Allen v. Newton (Ct. App. 2025-CA-0304-ME, not published)

Evangeline Allen sought a DVO on behalf of her ten-year-old child against the child’s father. The Jefferson Family Court denied the petition. The Court of Appeals vacated and remanded.

Two takeaways. First, the GAL asked that the petition be dismissed, reasoning that other pending cases afforded the child adequate protection. No testimony by the child was taken. The Court held that a family court may not deny a DVO based on matters drawn from other pending or prior cases that are not part of the DVO record, nor substitute proceedings in another action for the statutorily required DVO hearing. Second — and again — the GAL failed to file a brief in the appeal. The pattern is becoming hard to miss.

Opinion: opinions.kycourts.net/COA/2025-CA-000304.PDF

Childs v. Hammonds (Ct. App. 2024-CA-1089-ME, not published)
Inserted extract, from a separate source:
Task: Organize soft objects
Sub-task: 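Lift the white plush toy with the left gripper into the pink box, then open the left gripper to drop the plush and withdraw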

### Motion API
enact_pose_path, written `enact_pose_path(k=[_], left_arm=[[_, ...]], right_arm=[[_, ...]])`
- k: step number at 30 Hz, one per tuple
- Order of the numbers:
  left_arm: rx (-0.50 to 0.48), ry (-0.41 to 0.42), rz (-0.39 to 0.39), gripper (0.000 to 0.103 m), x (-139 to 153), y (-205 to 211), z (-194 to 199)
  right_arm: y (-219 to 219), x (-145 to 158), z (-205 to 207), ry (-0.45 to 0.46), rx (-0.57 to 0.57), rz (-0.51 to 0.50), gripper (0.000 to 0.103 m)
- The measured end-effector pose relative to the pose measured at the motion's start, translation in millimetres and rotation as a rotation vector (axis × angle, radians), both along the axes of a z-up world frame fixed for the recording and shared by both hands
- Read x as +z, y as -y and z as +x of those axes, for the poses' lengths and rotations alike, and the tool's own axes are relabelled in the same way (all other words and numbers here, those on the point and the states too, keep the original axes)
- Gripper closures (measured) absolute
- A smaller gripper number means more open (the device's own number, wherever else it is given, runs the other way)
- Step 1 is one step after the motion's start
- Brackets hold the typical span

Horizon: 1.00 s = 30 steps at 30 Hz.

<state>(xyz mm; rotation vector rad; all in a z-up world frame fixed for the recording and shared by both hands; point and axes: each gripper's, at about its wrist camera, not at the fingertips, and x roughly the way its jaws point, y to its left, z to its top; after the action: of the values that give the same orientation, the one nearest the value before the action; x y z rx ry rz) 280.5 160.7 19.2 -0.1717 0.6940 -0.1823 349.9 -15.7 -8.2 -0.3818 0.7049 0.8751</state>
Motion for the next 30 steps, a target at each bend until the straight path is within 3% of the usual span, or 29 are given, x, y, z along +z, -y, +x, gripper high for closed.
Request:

Damarcus Childs appealed a DVO entered against him on behalf of Brittany Hammonds. He argued the family court erred in finding domestic violence occurred and would likely occur again, and separately argued it was error to allow a Friend of the Court — appointed in a separate custody case — to testify during the DVO hearing. The Court of Appeals concluded the family court did not abuse its discretion and its findings were not clearly erroneous. The DVO stands.

For practitioners: this case helps frame the boundaries of what evidence a court may consider in a DVO hearing when a separate custody matter is open between the parties.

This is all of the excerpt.